Autres chanteuses au programme: Roberta Flack, qui eut un immense succès dans les années 70 avec son mélange jazz-folk-soul-gospel, qui remplacera le 5 juillet Etta James récemment hospitalisée, et Stacey Kent, la plus française des anglo-saxonnes, programmée lors de la nuit de clôture.

La prestation de Sonny Rollins le 8 juillet sera un autre événement. Malgré le poids des ans, ce « géant » du saxophone continue à 77 ans d'interpréter un jazz festif, coloré et généreux, et de délivrer ses chorus sans fin.

Plusieurs anciens musiciens de Miles Davis, s'étant depuis émancipés du « maître » et imposés comme de grands leaders, feront halte à Vienne: Herbie Hancock, pour une relecture des compositions de Joni Mitchell, Wayne Shorter, John McLaughlin, Steve Grossman...

Jean-Luc Ponty, violoniste de jazz-fusion, rendra le 10 juillet hommage à Frank Zappa, avec lequel il a joué dans les années 70.

Ornette Coleman exposera le 3 juillet un jazz plus free.

Parmi les big band, celui de la compositrice new-yorkaise Maria Schneider, aux compositions et mariages de timbres surprenants et raffinés, semble le plus passionnant. Il jouera le 7 juillet.

Le festival, qui cherche à représenter tous les courants liés au jazz, s'ouvrira avec un hommage à James Brown lors d'une soirée intitulée « Still black, still proud », clin d'oeil à un des standards du roi du funk. Deux de ses anciens cuivres, Pee Wee Ellis et Fred Wesley, confronteront musique africaine et funk.

La soirée du 6 juillet sera blues avec les guitaristes Buddy Guy et Eric Bibb.

Des soirées thématiques autour de l'Afrique ou du Brésil rythmeront également la quinzaine, avec notamment la rencontre des frères Belmondo et de Milton Nascimento le 3 juillet, et une soirée mandingue la veille avec le joueur de kora Toumani Diabaté et le chanteur Salif Keita.

A noter également la venue le 9 juillet de « Return to forever », groupe mythique du jazz-rock reconstitué, avec Chick Corea, Stanley Clarke, Al Di Meola et Lenny White.

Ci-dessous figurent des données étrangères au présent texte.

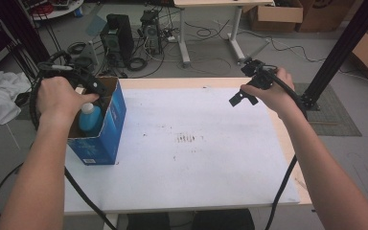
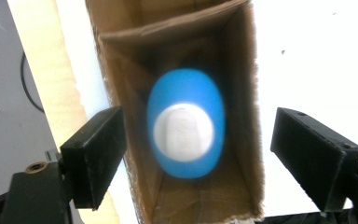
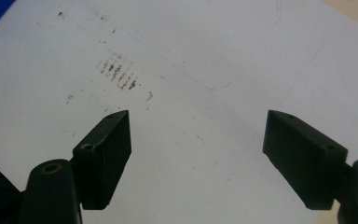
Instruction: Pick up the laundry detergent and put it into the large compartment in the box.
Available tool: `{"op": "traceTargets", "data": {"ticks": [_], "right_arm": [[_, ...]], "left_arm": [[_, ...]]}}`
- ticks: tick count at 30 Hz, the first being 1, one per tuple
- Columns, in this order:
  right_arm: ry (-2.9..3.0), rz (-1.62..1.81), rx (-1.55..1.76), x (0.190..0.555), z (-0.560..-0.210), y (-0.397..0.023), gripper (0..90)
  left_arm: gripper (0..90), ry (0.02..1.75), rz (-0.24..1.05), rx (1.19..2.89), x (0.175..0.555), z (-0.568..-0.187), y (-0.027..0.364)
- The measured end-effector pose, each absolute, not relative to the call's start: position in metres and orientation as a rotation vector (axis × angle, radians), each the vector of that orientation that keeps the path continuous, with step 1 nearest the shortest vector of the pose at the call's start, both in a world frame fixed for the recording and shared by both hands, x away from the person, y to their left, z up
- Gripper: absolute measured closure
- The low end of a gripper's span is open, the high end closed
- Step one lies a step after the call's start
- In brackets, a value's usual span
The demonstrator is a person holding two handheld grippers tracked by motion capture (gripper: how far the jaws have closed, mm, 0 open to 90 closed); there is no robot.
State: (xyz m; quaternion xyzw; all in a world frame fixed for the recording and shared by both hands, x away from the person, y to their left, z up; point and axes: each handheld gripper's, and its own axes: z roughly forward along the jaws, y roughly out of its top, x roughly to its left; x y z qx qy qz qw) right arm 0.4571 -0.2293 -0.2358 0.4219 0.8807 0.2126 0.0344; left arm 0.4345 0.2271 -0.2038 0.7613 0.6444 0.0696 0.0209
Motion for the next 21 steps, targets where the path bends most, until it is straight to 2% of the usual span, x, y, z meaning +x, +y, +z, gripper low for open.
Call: {"op": "traceTargets", "data": {"ticks": [6, 13, 21], "right_arm": [[2.696, 0.651, 1.314, 0.456, -0.235, -0.233, 23.4], [2.683, 0.653, 1.327, 0.453, -0.231, -0.238, 23.3], [2.674, 0.645, 1.345, 0.452, -0.230, -0.244, 23.2]], "left_arm": [[16.1, 1.867, 0.253, 2.409, 0.431, -0.188, 0.204], [15.4, 1.621, 0.284, 2.520, 0.426, -0.181, 0.163], [15.5, 1.360, 0.216, 2.587, 0.420, -0.190, 0.118]]}}
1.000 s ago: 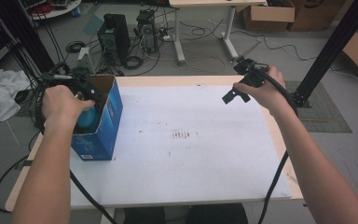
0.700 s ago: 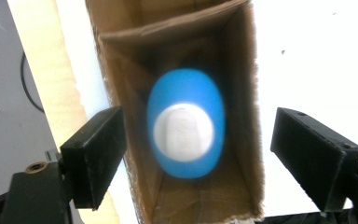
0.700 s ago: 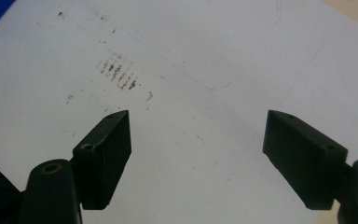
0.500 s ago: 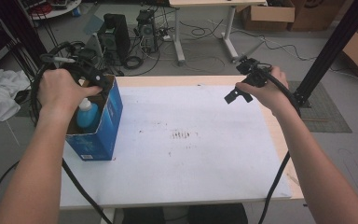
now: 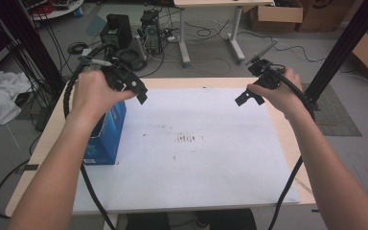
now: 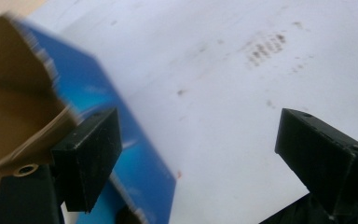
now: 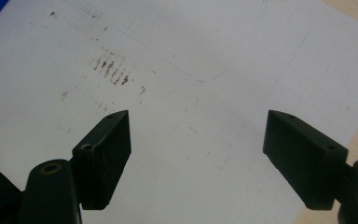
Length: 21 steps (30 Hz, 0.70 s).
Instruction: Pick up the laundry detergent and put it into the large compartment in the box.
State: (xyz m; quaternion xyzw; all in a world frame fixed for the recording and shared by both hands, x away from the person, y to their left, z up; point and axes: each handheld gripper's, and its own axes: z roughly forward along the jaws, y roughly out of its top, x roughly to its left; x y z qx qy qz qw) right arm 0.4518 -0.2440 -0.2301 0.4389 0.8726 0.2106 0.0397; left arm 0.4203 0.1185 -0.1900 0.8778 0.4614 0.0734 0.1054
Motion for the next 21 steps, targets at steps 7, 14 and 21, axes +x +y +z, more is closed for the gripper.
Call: {"op": "traceTargets", "data": {"ticks": [7, 14, 21], "right_arm": [[2.671, 0.640, 1.345, 0.452, -0.229, -0.245, 23.2], [2.675, 0.635, 1.350, 0.454, -0.229, -0.246, 23.0], [2.678, 0.631, 1.356, 0.456, -0.231, -0.247, 23.0]], "left_arm": [[15.8, 1.159, 0.154, 2.685, 0.414, -0.213, 0.078], [16.1, 0.942, 0.068, 2.763, 0.406, -0.242, 0.037], [16.3, 0.811, -0.017, 2.802, 0.401, -0.268, 0.009]]}}
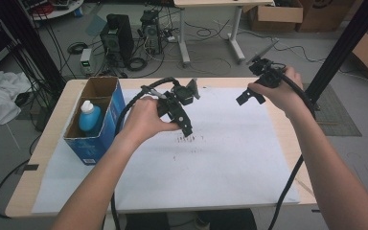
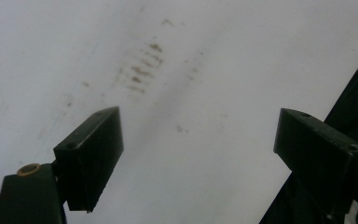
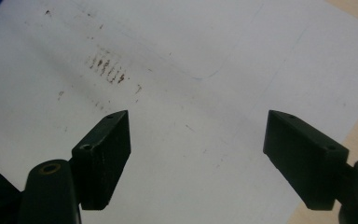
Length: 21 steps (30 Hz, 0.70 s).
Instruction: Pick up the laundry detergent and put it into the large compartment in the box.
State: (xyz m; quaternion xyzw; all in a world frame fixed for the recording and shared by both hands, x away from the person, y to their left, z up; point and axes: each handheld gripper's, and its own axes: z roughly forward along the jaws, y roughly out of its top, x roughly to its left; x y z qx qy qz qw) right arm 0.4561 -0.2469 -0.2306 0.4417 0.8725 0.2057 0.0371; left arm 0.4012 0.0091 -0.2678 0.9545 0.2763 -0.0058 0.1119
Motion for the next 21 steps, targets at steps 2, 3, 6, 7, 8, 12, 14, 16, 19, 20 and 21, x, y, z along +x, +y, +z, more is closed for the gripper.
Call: {"op": "traceTargets", "data": {"ticks": [2, 3, 6, 7, 8, 12, 14, 16, 19, 20, 21], "right_arm": [[2.679, 0.629, 1.355, 0.456, -0.231, -0.247, 23.0], [2.679, 0.630, 1.355, 0.456, -0.231, -0.247, 23.0], [2.677, 0.631, 1.358, 0.456, -0.231, -0.248, 23.0], [2.677, 0.630, 1.357, 0.456, -0.231, -0.249, 23.0], [2.676, 0.633, 1.359, 0.456, -0.231, -0.249, 23.0], [2.677, 0.630, 1.359, 0.456, -0.231, -0.249, 23.0], [2.680, 0.632, 1.356, 0.456, -0.231, -0.248, 22.9], [2.682, 0.629, 1.356, 0.456, -0.232, -0.248, 22.9], [2.682, 0.631, 1.354, 0.455, -0.232, -0.247, 22.9], [2.682, 0.633, 1.356, 0.455, -0.232, -0.247, 22.9], [2.682, 0.633, 1.353, 0.455, -0.232, -0.247, 22.9]], "left_arm": [[16.2, 0.796, -0.015, 2.816, 0.400, -0.270, 0.005], [16.1, 0.791, -0.021, 2.820, 0.400, -0.271, 0.003], [16.2, 0.779, -0.033, 2.820, 0.399, -0.272, 0.000], [16.3, 0.775, -0.039, 2.821, 0.398, -0.272, -0.001], [16.3, 0.766, -0.043, 2.824, 0.398, -0.271, -0.002], [16.6, 0.758, -0.042, 2.827, 0.396, -0.271, -0.004], [16.4, 0.749, -0.045, 2.827, 0.395, -0.271, -0.004], [16.3, 0.762, -0.041, 2.829, 0.394, -0.271, -0.004], [16.3, 0.760, -0.049, 2.828, 0.394, -0.271, -0.004], [16.3, 0.764, -0.053, 2.826, 0.394, -0.271, -0.004], [16.3, 0.760, -0.052, 2.826, 0.394, -0.270, -0.004]]}}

En préambule à ce feu d'artifice, le saxophoniste Manu Dibango donne vendredi une leçon de musique à 6.000 enfants de la région de Vienne dans le cadre d'un voyage aux origines du jazz.

Outre les dates au Théâtre antique, Jazz à Vienne, ce sont aussi les concerts en toute fin de soirée au Club de minuit et au Jazz Mix.

Les festivals de l'été

SUD-EST

Calvi on the Rocks, du 4 au 7 juillet - La ville corse accueille une belle affiche rock et électro, avec notamment Soulwax, 2 Many DJ's, James Murphy, Para One ou, dans un genre différent, les régionaux de l'étape, le groupe de polyphonies A Filetta.

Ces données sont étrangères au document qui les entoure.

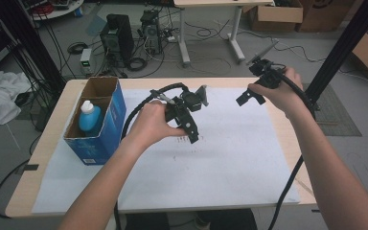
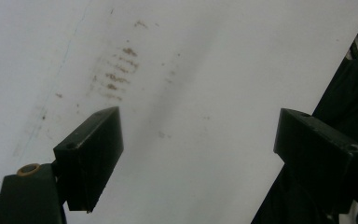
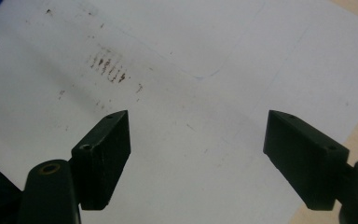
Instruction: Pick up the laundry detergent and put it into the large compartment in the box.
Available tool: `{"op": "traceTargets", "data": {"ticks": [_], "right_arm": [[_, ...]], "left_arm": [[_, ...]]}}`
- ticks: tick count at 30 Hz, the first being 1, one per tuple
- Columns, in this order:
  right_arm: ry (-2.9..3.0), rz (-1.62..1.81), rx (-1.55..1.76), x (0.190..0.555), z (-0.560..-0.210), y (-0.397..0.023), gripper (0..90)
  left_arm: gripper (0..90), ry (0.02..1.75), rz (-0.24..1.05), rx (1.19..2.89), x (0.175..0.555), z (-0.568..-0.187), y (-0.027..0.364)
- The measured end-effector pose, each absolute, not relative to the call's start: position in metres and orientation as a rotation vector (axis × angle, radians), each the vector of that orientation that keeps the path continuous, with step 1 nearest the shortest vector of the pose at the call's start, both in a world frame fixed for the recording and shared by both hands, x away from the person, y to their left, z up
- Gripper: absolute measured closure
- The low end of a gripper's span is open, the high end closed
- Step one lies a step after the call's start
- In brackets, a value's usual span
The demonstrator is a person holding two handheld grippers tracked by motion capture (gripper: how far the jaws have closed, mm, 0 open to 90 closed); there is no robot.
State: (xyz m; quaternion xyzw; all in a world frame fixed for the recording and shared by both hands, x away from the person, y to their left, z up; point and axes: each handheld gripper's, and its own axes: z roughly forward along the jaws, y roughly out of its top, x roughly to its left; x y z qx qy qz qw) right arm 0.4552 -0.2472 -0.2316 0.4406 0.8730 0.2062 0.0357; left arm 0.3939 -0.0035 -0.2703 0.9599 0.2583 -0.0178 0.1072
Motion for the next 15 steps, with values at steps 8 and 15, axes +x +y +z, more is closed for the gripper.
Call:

Charlie Jazz Festival, du 4 au 6 juillet, à Vitrolles (Bouches-du-Rhône) - Trois temps forts avec le 4 juillet le quartet de la pianiste Carla Bley accompagné du trompettiste Paolo Fresu, le lendemain un trio de choc composé d'Aldo Romano, Louis Sclavis et Henri Texier. Enfin, la Marmite infernale, un big band suivi du Nelson Mandela Metropolitan Choir, un choeur mixte qui propose des chants traditionnels et des chants de liberté datant de l'époque de la lutte contre l'apartheid en Afrique du sud.

Jazz à Porquerolles (Var) du 5 au 11 juillet - Sur l'île de Porquerolles, le fort Sainte-Agathe accueille en ouverture les Argentins du Cuarteto Cedron, pour une leçon de tango argentin. A l'affiche encore le batteur Daniel Humair et un trio composé de la saxophoniste Géraldine Laurent, d'Henri Texier et d'Aldo Romano. Le saxophoniste américain Archie Shepp est attendu mercredi 9 tandis que résonneront jeudi 10 les sonorités afro-cubaines de l'Afreecanos Omar Quartet.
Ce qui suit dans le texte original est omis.